I still have a black spot on my knee where the doctor had to pull out chunks of pencil lead and pencil wood. The great part was his funny joke. "Now, where did I put that manual? I think I read how to do this once." 20 years later he used that same line when he was sewing up my daughter's scalp. I told his son--my student at the time--about it and he said "Oh, yeah. He uses that one all the time." But I still loved the line and I totally love my doctor. Nicest guy. Plus he gave me samples of the allergy med for the itches (instead of me self medicating with an upped dose of crack) so I didn't have to spend $130 for a bottle. Of allergy meds. Don't know what the going rate for crack is.

Emmie said...

I think you're very wise to only watch one season of 24 at a time. We're watching both last season and the current one right now, and it's SO confusing! I can never keep track of what's happening in which season, and have to ask my husband dumb questions (which he usually can't answer because he's just as confused as I am).

Glad you found the source of your itch! Hope it's completely cured soon.

P.S. I love Chloe.

Bek said...

Lorien,

I am sorry you were itchy. I put on my lotion w/ the tint in it today and thought about you. Not fun. I guess you will just have to tan the old fashioned skin cancer way.
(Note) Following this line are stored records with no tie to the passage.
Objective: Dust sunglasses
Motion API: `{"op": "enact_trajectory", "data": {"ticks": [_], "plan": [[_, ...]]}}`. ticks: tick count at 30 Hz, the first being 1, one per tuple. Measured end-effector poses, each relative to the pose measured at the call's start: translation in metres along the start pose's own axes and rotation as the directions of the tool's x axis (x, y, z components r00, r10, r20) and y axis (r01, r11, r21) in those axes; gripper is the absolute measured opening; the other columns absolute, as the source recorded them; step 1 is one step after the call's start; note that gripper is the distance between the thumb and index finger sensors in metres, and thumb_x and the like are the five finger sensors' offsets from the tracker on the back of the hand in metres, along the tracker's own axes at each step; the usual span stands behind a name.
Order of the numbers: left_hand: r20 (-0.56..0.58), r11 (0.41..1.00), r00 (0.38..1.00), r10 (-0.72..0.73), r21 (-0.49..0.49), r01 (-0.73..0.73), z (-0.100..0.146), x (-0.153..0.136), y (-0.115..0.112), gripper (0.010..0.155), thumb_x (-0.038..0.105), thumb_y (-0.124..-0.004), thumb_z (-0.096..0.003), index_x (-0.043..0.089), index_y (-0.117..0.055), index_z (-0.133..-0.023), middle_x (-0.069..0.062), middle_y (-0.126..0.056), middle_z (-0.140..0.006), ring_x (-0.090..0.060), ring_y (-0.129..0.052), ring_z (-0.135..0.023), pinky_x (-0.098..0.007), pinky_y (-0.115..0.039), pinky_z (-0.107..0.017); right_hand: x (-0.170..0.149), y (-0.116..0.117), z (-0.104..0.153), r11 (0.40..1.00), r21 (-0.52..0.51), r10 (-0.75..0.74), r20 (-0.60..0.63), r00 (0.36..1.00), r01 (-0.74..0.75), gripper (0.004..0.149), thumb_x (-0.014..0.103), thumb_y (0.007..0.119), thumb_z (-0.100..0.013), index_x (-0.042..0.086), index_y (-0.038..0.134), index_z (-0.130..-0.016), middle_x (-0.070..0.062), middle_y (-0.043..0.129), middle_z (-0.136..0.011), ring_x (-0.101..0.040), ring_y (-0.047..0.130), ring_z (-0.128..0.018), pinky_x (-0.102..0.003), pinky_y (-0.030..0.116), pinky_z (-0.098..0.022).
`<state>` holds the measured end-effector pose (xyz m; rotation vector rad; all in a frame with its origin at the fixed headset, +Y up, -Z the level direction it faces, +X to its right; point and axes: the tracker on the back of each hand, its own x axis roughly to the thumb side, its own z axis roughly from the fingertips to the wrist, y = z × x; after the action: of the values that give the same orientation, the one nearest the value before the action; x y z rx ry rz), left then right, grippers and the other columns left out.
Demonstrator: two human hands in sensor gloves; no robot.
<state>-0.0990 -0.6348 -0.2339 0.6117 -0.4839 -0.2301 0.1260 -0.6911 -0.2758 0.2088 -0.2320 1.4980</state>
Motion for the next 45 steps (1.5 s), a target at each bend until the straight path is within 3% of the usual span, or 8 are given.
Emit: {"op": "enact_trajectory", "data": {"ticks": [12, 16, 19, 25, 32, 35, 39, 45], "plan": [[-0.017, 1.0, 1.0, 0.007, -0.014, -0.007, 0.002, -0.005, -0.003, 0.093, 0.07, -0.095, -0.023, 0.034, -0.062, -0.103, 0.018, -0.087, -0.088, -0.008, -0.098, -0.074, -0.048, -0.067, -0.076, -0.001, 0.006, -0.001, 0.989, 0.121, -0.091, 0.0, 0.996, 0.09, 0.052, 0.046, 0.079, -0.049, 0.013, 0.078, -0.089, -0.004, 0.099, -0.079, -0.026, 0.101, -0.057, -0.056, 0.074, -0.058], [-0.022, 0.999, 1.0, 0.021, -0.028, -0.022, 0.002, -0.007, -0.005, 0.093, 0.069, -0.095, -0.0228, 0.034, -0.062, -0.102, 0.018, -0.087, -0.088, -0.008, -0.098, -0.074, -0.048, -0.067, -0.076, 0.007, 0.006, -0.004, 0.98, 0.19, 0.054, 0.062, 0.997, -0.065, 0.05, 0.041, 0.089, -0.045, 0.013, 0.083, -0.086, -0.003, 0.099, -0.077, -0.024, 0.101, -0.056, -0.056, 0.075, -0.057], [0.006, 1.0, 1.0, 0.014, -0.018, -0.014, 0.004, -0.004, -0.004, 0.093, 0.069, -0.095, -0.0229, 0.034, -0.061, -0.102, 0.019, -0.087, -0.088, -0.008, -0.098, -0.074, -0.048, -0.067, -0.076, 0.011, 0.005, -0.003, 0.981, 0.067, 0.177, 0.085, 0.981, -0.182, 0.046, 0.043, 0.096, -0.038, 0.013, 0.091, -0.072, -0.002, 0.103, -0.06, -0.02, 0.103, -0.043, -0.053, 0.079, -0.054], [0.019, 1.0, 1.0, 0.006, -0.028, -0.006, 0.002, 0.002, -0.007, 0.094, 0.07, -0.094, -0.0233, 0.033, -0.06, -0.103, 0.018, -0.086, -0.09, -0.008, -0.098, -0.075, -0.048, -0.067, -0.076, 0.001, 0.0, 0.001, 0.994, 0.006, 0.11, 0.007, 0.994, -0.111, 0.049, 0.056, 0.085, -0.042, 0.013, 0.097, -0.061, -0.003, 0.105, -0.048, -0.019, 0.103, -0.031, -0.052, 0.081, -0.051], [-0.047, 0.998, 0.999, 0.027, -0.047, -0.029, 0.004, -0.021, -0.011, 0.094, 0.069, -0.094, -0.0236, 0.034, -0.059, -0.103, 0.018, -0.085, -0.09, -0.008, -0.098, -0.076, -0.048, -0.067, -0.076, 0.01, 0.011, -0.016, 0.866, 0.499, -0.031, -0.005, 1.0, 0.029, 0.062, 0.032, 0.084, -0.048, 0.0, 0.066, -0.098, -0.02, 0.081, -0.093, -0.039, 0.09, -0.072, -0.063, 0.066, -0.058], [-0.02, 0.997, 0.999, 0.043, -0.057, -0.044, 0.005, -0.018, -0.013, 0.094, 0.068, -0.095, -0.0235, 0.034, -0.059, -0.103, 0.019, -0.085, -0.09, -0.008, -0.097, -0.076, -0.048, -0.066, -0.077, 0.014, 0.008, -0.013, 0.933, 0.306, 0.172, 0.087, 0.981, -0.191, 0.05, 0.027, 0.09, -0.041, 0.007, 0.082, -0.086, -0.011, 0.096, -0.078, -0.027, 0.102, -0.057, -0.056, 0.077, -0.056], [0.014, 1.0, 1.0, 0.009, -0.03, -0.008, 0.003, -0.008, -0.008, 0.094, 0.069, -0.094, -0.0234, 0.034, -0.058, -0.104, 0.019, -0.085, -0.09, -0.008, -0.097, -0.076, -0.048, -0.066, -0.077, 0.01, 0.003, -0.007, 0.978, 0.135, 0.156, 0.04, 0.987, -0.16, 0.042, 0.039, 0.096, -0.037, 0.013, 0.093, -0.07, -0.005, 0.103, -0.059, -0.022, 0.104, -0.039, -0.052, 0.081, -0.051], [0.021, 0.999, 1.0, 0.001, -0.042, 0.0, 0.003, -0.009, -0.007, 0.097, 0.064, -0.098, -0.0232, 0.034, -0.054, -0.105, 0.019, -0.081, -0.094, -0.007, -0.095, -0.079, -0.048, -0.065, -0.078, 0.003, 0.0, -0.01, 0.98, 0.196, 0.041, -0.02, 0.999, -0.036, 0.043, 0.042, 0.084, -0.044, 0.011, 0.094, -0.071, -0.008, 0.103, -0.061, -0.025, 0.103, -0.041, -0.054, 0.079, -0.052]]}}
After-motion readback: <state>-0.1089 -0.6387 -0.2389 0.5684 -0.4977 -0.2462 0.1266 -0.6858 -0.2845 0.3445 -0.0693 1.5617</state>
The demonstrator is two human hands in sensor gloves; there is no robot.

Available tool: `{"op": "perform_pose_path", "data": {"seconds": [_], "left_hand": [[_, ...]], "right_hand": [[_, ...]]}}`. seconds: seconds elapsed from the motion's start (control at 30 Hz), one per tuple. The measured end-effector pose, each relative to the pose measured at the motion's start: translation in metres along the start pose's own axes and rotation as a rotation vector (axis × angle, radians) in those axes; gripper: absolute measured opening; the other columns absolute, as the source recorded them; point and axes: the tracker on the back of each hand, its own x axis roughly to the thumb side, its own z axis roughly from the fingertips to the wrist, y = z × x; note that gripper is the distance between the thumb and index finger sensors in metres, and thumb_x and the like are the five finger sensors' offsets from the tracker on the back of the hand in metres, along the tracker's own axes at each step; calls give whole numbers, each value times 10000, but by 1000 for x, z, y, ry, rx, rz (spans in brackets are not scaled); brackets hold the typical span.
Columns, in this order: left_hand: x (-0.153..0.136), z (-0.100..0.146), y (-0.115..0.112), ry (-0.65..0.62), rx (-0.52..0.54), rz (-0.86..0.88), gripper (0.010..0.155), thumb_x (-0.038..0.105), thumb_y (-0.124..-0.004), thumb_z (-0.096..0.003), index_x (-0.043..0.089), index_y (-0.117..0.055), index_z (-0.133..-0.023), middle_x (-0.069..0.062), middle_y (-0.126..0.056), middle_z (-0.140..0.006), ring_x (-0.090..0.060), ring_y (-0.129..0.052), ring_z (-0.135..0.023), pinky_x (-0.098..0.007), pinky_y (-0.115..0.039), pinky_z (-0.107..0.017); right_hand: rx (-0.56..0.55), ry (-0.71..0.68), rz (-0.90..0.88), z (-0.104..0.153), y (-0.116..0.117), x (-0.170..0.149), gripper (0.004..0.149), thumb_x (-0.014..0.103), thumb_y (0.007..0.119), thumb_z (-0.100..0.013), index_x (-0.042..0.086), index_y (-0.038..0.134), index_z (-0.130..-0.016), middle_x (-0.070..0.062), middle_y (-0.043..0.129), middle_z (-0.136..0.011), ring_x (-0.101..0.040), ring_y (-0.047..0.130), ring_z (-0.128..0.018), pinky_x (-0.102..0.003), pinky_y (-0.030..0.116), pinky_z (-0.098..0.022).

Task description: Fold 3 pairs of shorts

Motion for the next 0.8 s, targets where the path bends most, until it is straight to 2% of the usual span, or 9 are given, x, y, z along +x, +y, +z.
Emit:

Compulsive...what is it w/ feet this week? eh? Sorry you are laid up.

:-)

LuckyRedHen said...

My almost-3-yr-old has been sick but I didn't know of what so I took her to the kid doc. He wasn't exactly sure what it could be but prescribed antibiotics. Here are the 3 diagnosis' he gave...

ear infection

sinus infection

and/or

yeast infection


HMO's are greaaaaat, aren't they? Glad you got a diagnosis and are curing.

LuckyRedHen said...

Oops, too fast.

So the illness is either in her:

ears

nose

and/or

downstairs


THAT narrows it down!

The Dally Llama said...

Wow!! I've got it all wrong. Turns out I should have just spent $30 to buy a degree online. 3,333 times cheaper than what I'm doing, quicker, and probably more glamorous.